HADR in Azure SQL Database (Part III)

Hi,

This is my third and last post dedicated to HADR solutions in Azure SQL Database, where I’ll introduce “Auto-failover groups“.

You can find the previous ones here:

So, first of all, what is Auto-failover groups?

The auto-failover groups feature allows you to manage the replication and failover of databases to another Azure region. You can include of a group of databases or all user databases in a logical server to be replicated to another logical server. It is a declarative abstraction on top of the active geo-replication feature, designed to simplify deployment and management of geo-replicated databases at scale.

Taken from (https://learn.microsoft.com/en-us/azure/azure-sql/database/auto-failover-group-sql-db?view=azuresql&tabs=azure-powershell)

Using Auto-failover groups it is possible to have a readable replica in any tier (even Basic) but bear in mind that the Azure region in which the readable secondary database resides must be different from the azure region where the primary is installed. If you read my post about Active Geo-Replication, you’ll see that when using it, both databases can reside either in the same or in a different region, whereas with Auto-failover groups they must always be in a different region. Also, Auto-failover groups only supports one secondary logical server. So, if you need to create multiple Azure SQL Database geo-secondary replicas (in the same or different regions) for the same primary replica, use active geo-replication.

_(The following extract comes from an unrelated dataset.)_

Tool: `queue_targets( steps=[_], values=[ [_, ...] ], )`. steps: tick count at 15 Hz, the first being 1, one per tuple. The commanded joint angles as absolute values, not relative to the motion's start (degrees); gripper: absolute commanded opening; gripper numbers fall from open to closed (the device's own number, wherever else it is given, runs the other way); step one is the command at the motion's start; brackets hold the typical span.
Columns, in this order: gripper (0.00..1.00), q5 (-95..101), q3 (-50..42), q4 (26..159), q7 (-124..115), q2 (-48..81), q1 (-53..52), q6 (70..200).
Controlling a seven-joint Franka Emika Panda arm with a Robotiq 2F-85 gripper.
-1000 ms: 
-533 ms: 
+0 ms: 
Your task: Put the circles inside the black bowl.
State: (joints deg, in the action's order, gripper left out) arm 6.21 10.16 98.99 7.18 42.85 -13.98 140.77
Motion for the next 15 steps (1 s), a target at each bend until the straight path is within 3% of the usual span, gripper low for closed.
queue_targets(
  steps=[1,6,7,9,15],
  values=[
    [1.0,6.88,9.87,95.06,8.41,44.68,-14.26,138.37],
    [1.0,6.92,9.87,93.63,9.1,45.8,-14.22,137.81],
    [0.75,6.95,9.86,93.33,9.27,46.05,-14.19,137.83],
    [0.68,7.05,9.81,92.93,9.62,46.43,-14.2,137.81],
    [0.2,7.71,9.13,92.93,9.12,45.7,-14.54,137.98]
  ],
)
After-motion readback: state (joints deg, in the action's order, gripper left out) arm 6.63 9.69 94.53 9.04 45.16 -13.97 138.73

Other than that, I would say that Auto-failover groups resembles a bit more like On-Prem AlwaysOn Availability Groups (AG) in the sense that:

  • Several databases (from the logical server) can be added to the same failover group;
  • In case of a failover, all the databases in the group will be included in the failover process;
  • Automatic failover is supported;
  • After a failover it is not necessary to change the connection strings (as long as they’ve been properly configured previously)

How to create and use Auto-failover groups:

I’ll use the Azure Portal for this demo. I already have two logical servers in different regions, one has the primary replicas and the other one will receive the readable secondaries. In my demo I will put three databases in one auto-failover group.

Ok, first let’s go to the primary server that holds the 3 databases and from the left panel, under “Data management” , click “Failover groups“:

we can now create a new auto-failover group, by clicking “+ Add group“:

The failover group name has a global scope, hence it must be unique in all Azure platform:

Besides the failover group name, we need to specify the server that will act as the failover partner (in my case it’s called “my-failover-server”), remember this server must reside in a different region from the primary.

As I mentioned earlier, it’s possible to have automatic failovers and that can be chosen from “Read/Write failover policy” as we can see in the picture above. Now if you choose an automatic failover policy, how soon will the failover take place in case of outage in the Primary? That depends on the value chosen in the “Read/Write grace period (hours)”, the system triggers a geo-failover after the failure is detected and the grace period has expired. Knowing that the minimum value allowed for the grace period is one hour (at the moment), that will also correspond to the minimum time to wait for the automatic failover to occur.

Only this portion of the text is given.